The sensorial area for the language interpretation in the dominant hemisphere is the Wernicke area, and this last is connected with the hearing area and with the hearing associative area of the temporal lobe. Perhaps, this union is the result of the first approach to language through the hearing. When, gradually, the visual approach to language through the reading is feasible too, the visual information is channeled in the language regions already developed in the dominant Temporal lobe.

When the Wernicke area of the dominant hemisphere is destroyed, the subject loses quite all the intellective functions associated to the language or verbal symbolism, as the reading ability, the arithmetic and logical aptitudes.
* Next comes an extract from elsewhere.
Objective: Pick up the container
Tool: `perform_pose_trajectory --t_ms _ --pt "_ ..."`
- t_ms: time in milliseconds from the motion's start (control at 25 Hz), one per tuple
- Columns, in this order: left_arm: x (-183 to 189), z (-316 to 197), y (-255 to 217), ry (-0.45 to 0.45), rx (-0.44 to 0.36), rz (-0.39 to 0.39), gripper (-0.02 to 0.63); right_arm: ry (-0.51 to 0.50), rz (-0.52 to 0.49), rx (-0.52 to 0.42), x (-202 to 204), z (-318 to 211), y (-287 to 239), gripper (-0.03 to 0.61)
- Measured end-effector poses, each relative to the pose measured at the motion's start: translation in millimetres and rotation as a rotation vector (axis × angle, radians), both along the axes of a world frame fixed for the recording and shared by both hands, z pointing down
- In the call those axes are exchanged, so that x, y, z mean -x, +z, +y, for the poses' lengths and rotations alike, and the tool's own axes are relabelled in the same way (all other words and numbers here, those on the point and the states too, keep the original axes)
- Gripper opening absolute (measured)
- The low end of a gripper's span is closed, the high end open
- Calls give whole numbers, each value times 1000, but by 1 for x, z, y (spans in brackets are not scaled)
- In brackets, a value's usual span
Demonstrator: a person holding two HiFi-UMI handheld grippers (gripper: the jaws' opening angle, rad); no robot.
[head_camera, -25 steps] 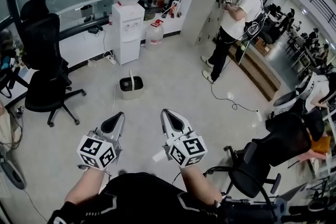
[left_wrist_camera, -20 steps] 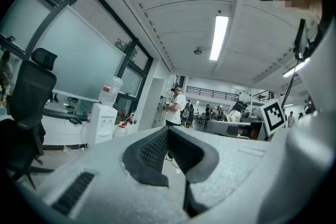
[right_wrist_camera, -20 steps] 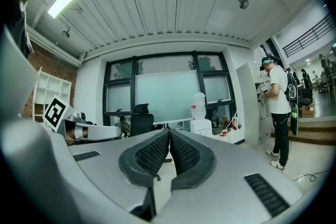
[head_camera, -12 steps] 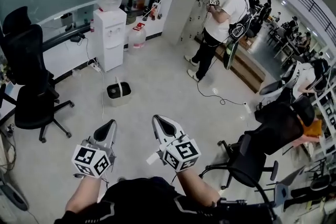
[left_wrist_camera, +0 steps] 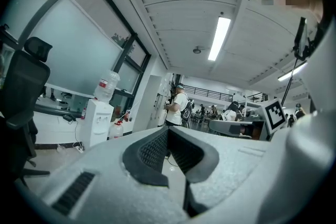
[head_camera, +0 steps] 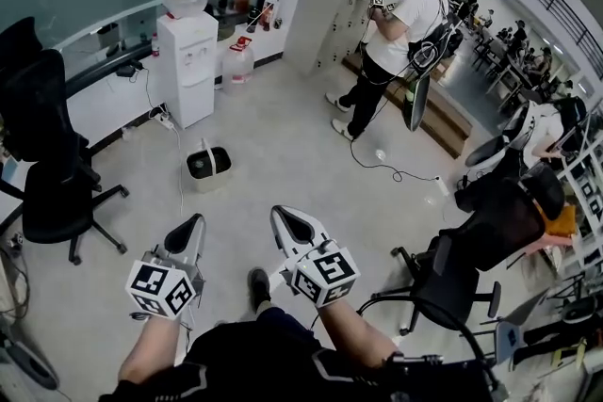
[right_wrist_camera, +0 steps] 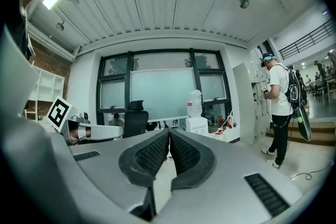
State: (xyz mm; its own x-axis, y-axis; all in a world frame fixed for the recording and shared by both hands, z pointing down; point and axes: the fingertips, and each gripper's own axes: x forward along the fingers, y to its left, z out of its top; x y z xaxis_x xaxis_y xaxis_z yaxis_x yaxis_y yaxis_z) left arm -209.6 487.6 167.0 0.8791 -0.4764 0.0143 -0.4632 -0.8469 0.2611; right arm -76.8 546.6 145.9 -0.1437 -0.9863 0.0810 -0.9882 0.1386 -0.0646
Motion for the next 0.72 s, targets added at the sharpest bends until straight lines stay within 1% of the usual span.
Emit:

Many other interpretive skills, some of which involve the Temporal lobe and the Angular Gyrus of the opposite hemisphere, are conserved. Non-dominant hemisphere may be involved in the comprehension and interpretation of music, non-verbal visual experiences (particularly of visual models), spatial relationships between the subject and his environment and, perhaps, in the interpretation of many somatic sensorial experiences associated to the arms and hands use. Thus, the dominance of the left hemisphere is related to the language—or verbal symbolism—and the opposite hemisphere can be dominant for other intellective functions.

Wernicke and Broka areas

Wernicke Area, Angular Gyrus and Broca’s Area

The association area of somatic, ears and eyes sensors inputs, which may be called “interpretive perceptive area”, are confluent in the posterior-upper portion of the temporal lobe, where the parietal and occipital lobes reach the temporal lobe. It has an important role in those superior cerebral functions that compose the intelligence. This merging cortex site of different sensorial interpretive areas is particularly developed in the dominant hemisphere—the left one in quite all the right-hand people—and it has an important role in those superior cerebral functions that compose the intelligence.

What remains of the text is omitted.